[[ DATASET RECORDS, beginning ]]

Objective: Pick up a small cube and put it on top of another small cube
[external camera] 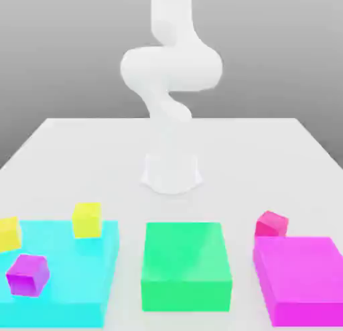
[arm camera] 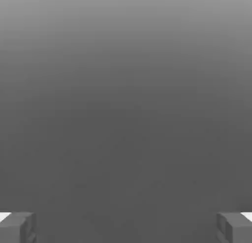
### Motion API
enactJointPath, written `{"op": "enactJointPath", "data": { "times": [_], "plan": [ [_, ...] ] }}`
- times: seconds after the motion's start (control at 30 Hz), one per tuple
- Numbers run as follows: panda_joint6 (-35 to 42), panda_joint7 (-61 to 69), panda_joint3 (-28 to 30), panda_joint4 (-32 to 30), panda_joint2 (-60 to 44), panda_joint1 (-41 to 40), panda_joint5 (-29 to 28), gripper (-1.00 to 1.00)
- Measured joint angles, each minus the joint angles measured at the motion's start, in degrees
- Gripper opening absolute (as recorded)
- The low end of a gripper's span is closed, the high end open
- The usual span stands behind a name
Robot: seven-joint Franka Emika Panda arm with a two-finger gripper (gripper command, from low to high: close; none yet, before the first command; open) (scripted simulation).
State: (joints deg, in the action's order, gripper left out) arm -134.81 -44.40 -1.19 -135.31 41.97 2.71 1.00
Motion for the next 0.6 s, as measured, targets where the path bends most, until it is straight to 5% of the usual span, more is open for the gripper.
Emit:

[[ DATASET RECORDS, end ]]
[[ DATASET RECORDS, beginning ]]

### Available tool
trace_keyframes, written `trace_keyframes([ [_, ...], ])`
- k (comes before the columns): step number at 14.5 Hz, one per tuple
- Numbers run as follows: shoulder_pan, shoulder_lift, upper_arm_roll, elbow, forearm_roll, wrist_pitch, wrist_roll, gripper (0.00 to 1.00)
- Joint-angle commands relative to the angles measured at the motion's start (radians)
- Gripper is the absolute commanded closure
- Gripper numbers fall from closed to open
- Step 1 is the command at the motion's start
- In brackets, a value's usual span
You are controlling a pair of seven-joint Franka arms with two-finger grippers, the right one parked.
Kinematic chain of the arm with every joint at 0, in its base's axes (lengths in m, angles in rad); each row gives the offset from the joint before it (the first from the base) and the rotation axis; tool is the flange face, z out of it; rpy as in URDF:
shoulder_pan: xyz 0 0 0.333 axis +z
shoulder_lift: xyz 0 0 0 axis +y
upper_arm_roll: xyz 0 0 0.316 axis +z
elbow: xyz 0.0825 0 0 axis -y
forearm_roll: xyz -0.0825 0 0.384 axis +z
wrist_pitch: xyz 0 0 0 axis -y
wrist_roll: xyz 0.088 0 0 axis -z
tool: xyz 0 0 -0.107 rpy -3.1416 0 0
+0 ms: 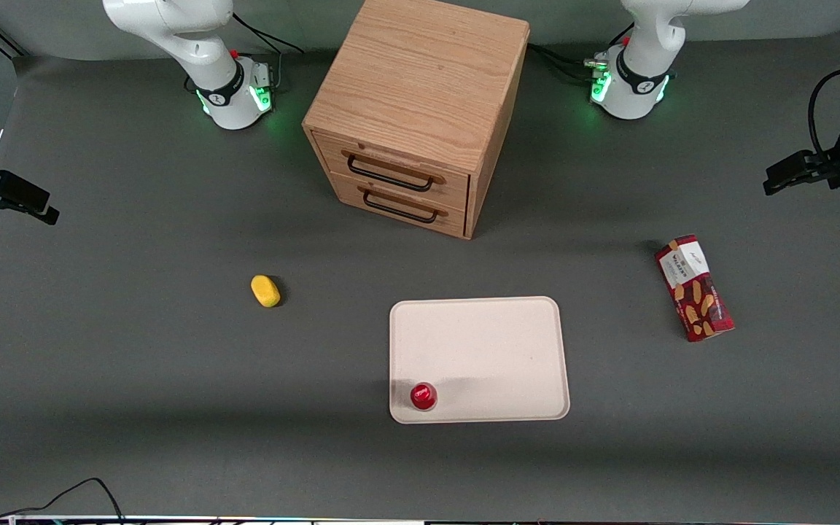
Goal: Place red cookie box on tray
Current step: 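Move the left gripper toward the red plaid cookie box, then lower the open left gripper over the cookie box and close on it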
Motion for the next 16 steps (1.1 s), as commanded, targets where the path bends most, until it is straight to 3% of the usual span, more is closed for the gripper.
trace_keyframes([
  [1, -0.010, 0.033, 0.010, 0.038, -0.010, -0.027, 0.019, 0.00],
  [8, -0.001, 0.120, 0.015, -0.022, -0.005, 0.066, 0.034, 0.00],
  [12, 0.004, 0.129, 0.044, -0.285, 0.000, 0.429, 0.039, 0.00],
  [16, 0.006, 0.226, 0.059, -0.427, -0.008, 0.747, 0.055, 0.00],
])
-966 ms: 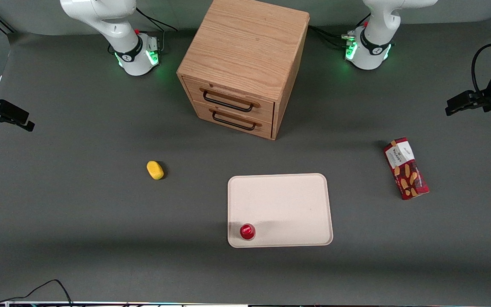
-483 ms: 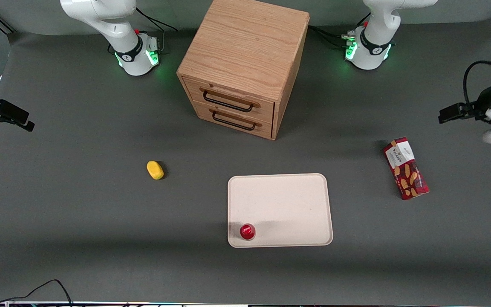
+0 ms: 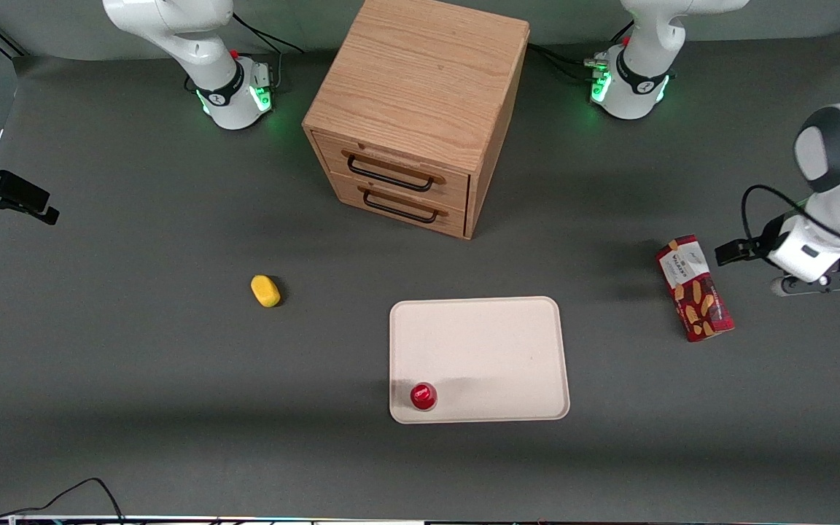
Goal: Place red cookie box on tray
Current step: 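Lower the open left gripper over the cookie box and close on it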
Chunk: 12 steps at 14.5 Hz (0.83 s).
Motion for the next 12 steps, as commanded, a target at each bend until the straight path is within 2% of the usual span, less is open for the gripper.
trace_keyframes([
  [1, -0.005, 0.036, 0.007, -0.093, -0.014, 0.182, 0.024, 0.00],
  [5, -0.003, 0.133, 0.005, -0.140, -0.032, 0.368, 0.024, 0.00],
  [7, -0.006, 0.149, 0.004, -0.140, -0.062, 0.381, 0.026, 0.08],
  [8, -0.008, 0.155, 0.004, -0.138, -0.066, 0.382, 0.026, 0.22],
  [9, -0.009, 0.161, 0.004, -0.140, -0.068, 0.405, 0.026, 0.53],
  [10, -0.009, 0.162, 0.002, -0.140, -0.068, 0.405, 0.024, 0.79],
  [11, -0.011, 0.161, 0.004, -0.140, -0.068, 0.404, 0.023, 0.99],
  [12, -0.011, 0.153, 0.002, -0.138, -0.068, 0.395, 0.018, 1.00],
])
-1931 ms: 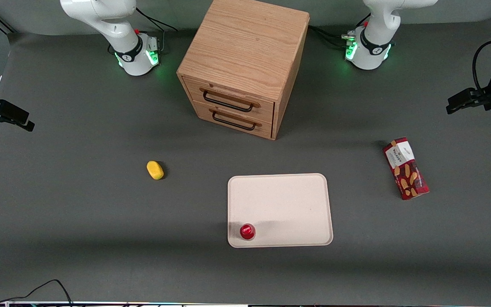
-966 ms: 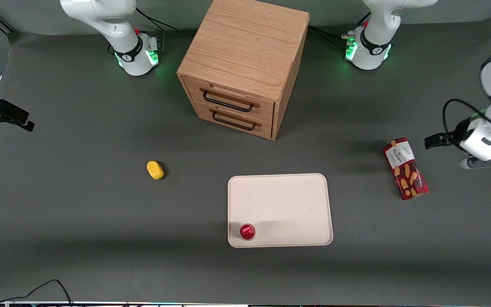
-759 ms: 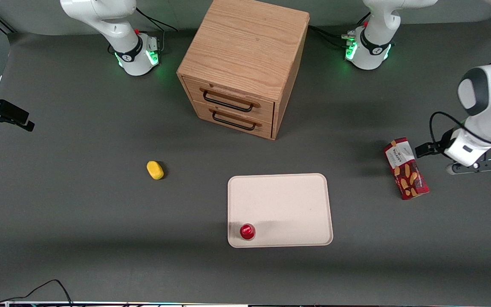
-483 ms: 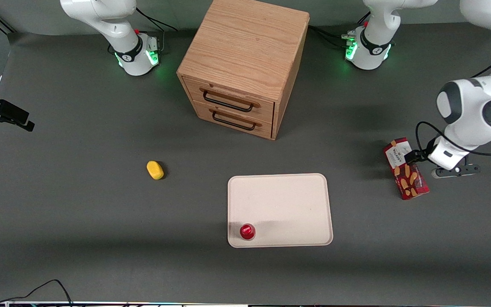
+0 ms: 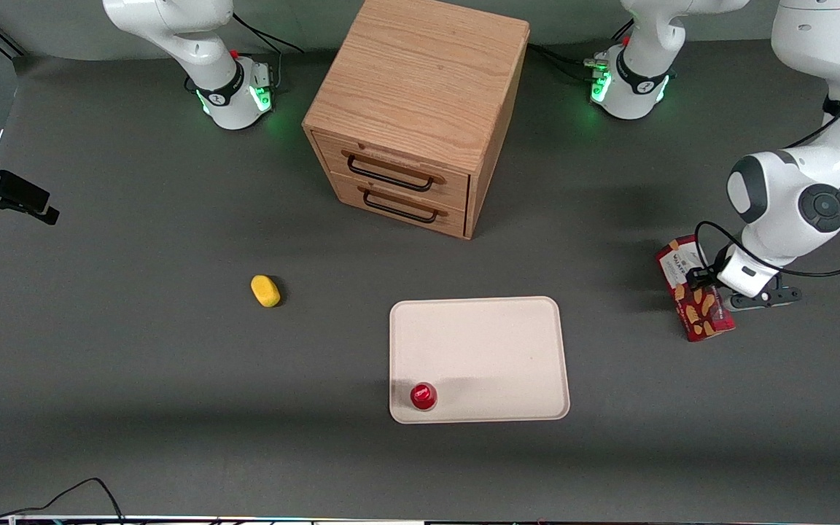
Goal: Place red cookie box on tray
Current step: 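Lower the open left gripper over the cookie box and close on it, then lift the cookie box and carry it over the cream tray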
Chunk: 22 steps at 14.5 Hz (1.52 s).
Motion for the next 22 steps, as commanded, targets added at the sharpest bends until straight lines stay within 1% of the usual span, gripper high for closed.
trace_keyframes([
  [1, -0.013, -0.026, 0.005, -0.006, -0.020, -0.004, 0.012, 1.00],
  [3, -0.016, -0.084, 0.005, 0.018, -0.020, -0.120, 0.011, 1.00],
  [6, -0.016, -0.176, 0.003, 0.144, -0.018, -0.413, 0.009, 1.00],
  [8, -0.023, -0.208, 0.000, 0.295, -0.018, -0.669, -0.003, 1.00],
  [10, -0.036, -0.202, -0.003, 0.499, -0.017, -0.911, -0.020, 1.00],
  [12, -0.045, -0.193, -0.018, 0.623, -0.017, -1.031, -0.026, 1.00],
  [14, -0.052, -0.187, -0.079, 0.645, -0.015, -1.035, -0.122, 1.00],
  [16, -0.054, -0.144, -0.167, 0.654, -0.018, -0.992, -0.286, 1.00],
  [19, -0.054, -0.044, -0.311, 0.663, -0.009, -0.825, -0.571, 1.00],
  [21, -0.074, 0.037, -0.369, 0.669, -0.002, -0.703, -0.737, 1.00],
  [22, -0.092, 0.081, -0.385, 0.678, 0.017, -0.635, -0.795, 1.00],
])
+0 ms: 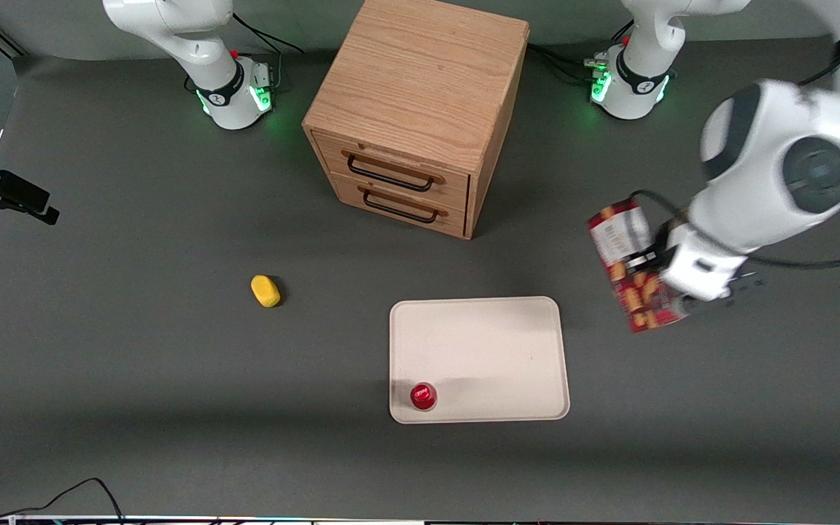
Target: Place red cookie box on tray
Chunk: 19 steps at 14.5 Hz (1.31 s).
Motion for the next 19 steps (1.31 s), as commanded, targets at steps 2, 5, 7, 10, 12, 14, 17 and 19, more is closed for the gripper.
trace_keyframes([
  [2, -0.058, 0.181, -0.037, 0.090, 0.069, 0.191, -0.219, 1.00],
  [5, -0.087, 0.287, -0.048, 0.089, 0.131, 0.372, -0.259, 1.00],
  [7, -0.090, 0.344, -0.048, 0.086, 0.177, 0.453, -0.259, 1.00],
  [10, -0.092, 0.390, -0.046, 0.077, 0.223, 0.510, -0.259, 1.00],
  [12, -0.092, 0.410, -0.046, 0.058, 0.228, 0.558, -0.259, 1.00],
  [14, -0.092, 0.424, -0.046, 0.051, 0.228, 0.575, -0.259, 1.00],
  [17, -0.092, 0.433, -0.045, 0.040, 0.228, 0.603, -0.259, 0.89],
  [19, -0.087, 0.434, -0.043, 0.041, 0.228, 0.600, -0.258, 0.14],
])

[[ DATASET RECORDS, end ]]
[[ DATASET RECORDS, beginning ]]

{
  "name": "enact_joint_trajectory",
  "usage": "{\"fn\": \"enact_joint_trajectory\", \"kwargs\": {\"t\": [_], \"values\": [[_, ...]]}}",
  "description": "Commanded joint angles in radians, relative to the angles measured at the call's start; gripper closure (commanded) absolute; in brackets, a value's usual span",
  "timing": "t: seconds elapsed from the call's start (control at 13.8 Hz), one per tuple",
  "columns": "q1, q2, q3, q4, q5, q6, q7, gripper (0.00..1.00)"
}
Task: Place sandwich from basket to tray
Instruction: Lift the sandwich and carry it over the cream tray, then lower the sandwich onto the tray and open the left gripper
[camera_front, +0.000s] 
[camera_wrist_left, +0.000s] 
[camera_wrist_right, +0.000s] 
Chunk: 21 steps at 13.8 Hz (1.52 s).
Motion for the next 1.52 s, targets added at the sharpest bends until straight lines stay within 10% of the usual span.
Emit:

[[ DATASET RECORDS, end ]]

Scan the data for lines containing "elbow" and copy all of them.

- Numbers run as follows: shoulder_pan, shoulder_lift, upper_arm_roll, elbow, forearm_roll, wrist_pitch, wrist_roll, gripper (0.00 to 1.00)
elbow: xyz 0.0825 0 0 axis -y

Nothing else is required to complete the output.